Clockwork Watch ticks the right trope boxes for things you’d like to see: Victorian setting, steam technology, automatons and the mixture of innovation and futurism that came with the birth of the industrial revolution. It also brings a nice little twist in that the main characters are not your usual expected gentlemen inventor types but rather a family from Calcutta who have been invited to England thanks to the father’s magnificent creation – a clockwork man. The story is told primarily from the child Janav’s point of view and we see his wide-eyed revelations at London society as he’s removed from his native land. In fact I found the whole thing to be very childlike from the simplistic scripting to the artwork that wouldn’t feel out of place in a children’s story book. I don’t mean that in a detrimental way, it’s a good introduction to a new world and the story they want to tell and there are still hints of something more sinister at work with an underclass of clockwork folk, or Clocks as they’re known, that have been ‘jailbroken’ as with modern mobile phones.
As mentioned earlier, steampunk is emerging in many media formats and that seems to be the goal here too.
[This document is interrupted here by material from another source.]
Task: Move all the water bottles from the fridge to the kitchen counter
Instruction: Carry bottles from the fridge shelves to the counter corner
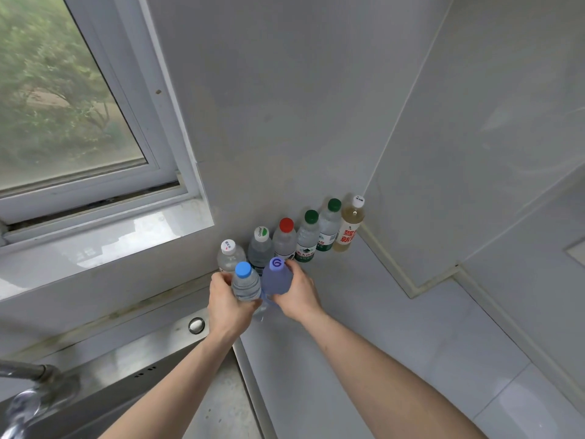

The Arrival is the first of three proposed graphic novels “setting the scene for a three-year long transmedia experience” that the makers will hope to include interactive promenade theatre, live events, role-play, online adventures, an interactive book and feature film. The comic also comes with some great extras in the form of newspaper articles and lovely posters designed in the style of the book as well as notes on and breakdowns of the artwork and concept sketches which again tap into the DIY aesthetic of the movement, and which you can also find on their website, http://www.clockworkwatch.com/.
There is a lot of ambition here and they do well in not bombarding you with all their ideas at once and keeping the story simple and engaging. The comic has all the things I admire about steampunk: creativity, innovation, enthusiasm and friendliness and I hope they get to see all the work here come to fruition.